Task details
Transcribe the data exactly. Pictures stay out.

==============================

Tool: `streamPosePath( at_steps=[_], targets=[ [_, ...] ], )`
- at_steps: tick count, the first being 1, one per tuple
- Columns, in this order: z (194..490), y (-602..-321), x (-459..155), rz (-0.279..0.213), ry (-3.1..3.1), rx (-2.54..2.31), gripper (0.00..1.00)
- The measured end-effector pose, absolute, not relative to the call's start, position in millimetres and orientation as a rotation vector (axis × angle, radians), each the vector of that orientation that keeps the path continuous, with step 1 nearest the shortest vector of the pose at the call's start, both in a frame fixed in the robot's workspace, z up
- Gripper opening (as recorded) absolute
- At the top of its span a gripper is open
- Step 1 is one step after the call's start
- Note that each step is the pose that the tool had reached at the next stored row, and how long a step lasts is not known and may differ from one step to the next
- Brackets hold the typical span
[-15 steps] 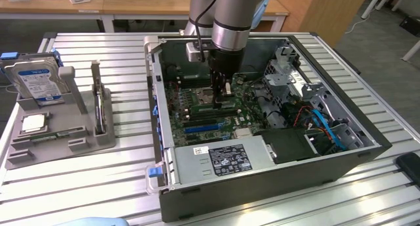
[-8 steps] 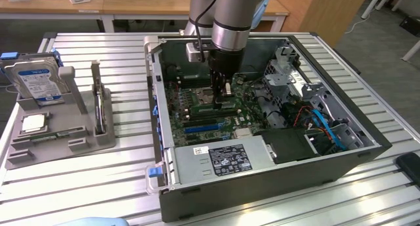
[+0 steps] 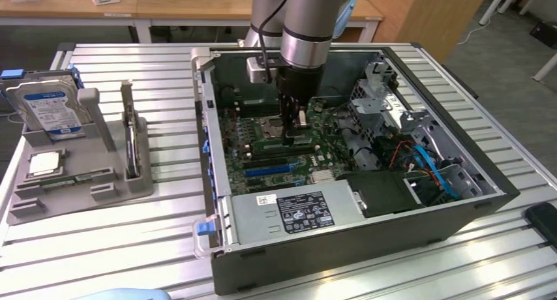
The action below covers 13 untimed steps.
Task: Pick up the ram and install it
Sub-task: 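Insert the ram into the slot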
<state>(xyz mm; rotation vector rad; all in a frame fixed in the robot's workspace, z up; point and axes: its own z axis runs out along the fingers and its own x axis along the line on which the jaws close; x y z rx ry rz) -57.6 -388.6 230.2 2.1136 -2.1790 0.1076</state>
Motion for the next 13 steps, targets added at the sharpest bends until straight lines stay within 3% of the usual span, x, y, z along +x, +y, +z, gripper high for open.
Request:
streamPosePath(
  at_steps=[13],
  targets=[
    [228.0, -388.5, -57.5, 0.108, -2.175, 2.118, 0.13]
  ],
)
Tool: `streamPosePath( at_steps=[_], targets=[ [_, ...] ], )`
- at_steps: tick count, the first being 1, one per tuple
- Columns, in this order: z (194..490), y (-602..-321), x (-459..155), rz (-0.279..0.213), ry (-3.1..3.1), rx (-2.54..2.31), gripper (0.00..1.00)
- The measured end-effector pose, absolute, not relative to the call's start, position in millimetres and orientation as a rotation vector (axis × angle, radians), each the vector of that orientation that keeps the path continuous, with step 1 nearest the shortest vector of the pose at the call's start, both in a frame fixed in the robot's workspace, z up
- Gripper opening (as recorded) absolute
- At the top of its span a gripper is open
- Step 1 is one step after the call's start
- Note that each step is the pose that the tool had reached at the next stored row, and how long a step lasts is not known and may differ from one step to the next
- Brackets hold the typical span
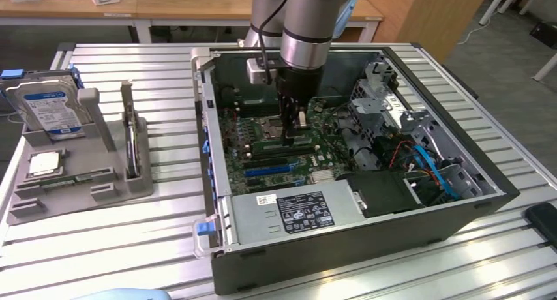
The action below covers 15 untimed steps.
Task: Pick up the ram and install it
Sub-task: 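Insert the ram into the slot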
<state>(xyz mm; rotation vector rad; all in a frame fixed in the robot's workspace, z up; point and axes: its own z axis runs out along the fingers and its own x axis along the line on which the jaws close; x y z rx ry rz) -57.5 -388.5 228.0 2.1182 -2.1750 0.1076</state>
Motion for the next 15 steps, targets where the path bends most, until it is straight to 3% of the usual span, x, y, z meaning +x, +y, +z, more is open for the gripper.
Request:
streamPosePath(
  at_steps=[15],
  targets=[
    [223.8, -388.2, -57.5, 0.108, -2.175, 2.118, 0.13]
  ],
)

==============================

Answer to the exercise
Tool: `streamPosePath( at_steps=[_], targets=[ [_, ...] ], )`
- at_steps: tick count, the first being 1, one per tuple
- Columns, in this order: z (194..490), y (-602..-321), x (-459..155), rz (-0.279..0.213), ry (-3.1..3.1), rx (-2.54..2.31), gripper (0.00..1.00)
- The measured end-effector pose, absolute, not relative to the call's start, position in millimetres and orientation as a rotation vector (axis × angle, radians), each the vector of that orientation that keeps the path continuous, with step 1 nearest the shortest vector of the pose at the call's start, both in a frame fixed in the robot's workspace, z up
- Gripper opening (as recorded) absolute
- At the top of its span a gripper is open
- Step 1 is one step after the call's start
- Note that each step is the pose that the tool had reached at the next stored row, and how long a step lasts is not known and may differ from one step to the next
- Brackets hold the typical span
[-15 steps] 
[-8 steps] 
[+0 steps] 
The action below covers 13 untimed steps.
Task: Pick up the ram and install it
Sub-task: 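Insert the ram into the slot
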<state>(xyz mm; rotation vector rad; all in a frame fixed in the robot's workspace, z up; point and axes: its own z axis runs out along the fingers and its own x axis along the line on which the jaws close; x y z rx ry rz) -57.6 -388.6 230.2 2.1136 -2.1790 0.1076</state>
Motion for the next 13 steps, targets added at the sharpest bends until straight lines stay within 3% of the usual span, x, y, z along +x, +y, +z, gripper high for open.
Request:
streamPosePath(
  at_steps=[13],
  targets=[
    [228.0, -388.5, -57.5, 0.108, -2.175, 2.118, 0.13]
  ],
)
Tool: `streamPosePath( at_steps=[_], targets=[ [_, ...] ], )`
- at_steps: tick count, the first being 1, one per tuple
- Columns, in this order: z (194..490), y (-602..-321), x (-459..155), rz (-0.279..0.213), ry (-3.1..3.1), rx (-2.54..2.31), gripper (0.00..1.00)
- The measured end-effector pose, absolute, not relative to the call's start, position in millimetres and orientation as a rotation vector (axis × angle, radians), each the vector of that orientation that keeps the path continuous, with step 1 nearest the shortest vector of the pose at the call's start, both in a frame fixed in the robot's workspace, z up
- Gripper opening (as recorded) absolute
- At the top of its span a gripper is open
- Step 1 is one step after the call's start
- Note that each step is the pose that the tool had reached at the next stored row, and how long a step lasts is not known and may differ from one step to the next
- Brackets hold the typical span
The action below covers 15 untimed steps.
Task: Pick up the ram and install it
Sub-task: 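Insert the ram into the slot
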<state>(xyz mm; rotation vector rad; all in a frame fixed in the robot's workspace, z up; point and axes: its own z axis runs out along the fingers and its own x axis along the line on which the jaws close; x y z rx ry rz) -57.5 -388.5 228.0 2.1182 -2.1750 0.1076</state>
Motion for the next 15 steps, targets where the path bends most, until it is straight to 3% of the usual span, x, y, z meaning +x, +y, +z, more is open for the gripper.
Request:
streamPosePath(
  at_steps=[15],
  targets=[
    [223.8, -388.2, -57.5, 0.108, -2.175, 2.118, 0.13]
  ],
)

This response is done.